BacklinkScan is backlinkscan is a backlink monitoring tool that tracks new and lost links with daily email alerts. it helps seo managers and site owners identify spammy links through automated disavow file generation and monitors brand mentions across llm platforms. the tool integrates with search console to combine organic keyword data with historical backlink timelines. Closely is closely is a linkedin and email outreach automation platform designed for sales teams and agencies to scale prospecting. it combines a linkedin email finder and phone number scraper with ai-driven personalization to create multichannel sequences that sync directly to crms like salesforce and hubspot. the tool focuses on account safety by mimicking human behavior through smart limits and delays to prevent linkedin bans. Compare their risk scores, pricing, and buyer signals side by side to decide which lifetime deal fits your needs.

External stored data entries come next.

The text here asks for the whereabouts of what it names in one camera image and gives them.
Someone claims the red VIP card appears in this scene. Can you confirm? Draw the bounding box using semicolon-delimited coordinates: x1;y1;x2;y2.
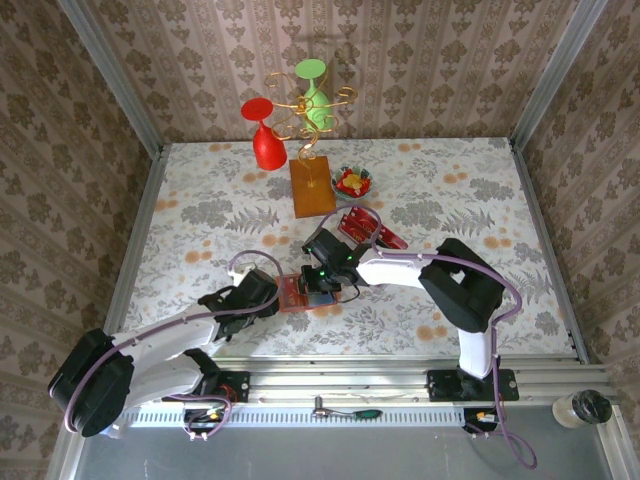
349;206;382;229
339;215;375;241
375;224;410;251
278;276;309;312

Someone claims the orange card holder wallet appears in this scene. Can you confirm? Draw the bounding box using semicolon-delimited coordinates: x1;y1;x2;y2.
276;273;337;315

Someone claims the small bowl of candies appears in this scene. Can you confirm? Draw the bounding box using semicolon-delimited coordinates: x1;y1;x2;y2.
330;164;375;200

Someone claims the floral tablecloth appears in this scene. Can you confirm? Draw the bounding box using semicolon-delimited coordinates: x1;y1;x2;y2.
115;137;576;359

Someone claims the red wine glass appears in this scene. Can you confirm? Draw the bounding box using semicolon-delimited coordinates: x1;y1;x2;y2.
240;97;289;172

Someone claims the black connector yellow plug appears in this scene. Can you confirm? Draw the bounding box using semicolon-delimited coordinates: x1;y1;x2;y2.
183;407;229;434
463;407;501;434

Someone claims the green wine glass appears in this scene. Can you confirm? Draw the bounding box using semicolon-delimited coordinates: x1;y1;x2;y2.
293;58;335;132

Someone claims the grey metal panel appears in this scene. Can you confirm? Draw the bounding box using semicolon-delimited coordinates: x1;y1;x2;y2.
74;424;619;480

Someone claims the gold wire rack wooden base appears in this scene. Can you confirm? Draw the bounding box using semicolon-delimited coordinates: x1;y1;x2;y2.
263;71;357;220

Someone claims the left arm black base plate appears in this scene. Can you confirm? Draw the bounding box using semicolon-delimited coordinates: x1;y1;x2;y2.
162;370;251;404

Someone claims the aluminium mounting rail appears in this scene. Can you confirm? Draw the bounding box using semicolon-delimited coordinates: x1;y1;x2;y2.
69;362;621;409

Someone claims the white slotted cable duct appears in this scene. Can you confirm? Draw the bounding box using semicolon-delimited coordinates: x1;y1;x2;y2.
124;404;466;429

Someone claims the ratchet wrench green handle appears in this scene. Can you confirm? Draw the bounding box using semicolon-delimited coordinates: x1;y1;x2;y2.
312;395;384;420

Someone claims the aluminium table side rail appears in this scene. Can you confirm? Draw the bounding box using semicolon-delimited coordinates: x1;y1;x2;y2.
94;147;169;369
507;139;591;364

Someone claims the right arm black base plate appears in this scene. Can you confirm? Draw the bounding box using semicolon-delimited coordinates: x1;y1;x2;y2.
427;368;520;403

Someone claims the aluminium frame post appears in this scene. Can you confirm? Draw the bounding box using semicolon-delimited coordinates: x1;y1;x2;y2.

| BacklinkScan | Closely | |
|---|---|---|
| Risk Score | 21 | 25 |
| Pricing | Free | Free |
| Free Plan | Yes | Yes |
| Category | marketing-sales | marketing-sales |
| Domain Age | 0 years | 4 years |
| Founder | — | — |
| Location | US | — |
| Last Activity | — | — |
BacklinkScan is a niche SEO tool for monitoring backlinks and brand mentions. While it provides a specific utility for disavowing spam links, the project exhibits significant operational and legal immaturity. The domain is less than a year old, there is no public engineering activity, and the security posture is undocumented. It is a high-risk bet typical of very early-stage indie projects.
Closely is a multichannel outreach tool combining LinkedIn automation, email finding, and CRM syncing. While it has strong social proof via AppSumo, there are critical red flags regarding leadership transparency and infrastructure maintenance that buyers should consider.
BacklinkScan has a lower risk score (21) compared to Closely (25). BacklinkScan shows healthy signals across engineering, leadership, and operations. Consider your specific needs, pricing, and feature fit before deciding.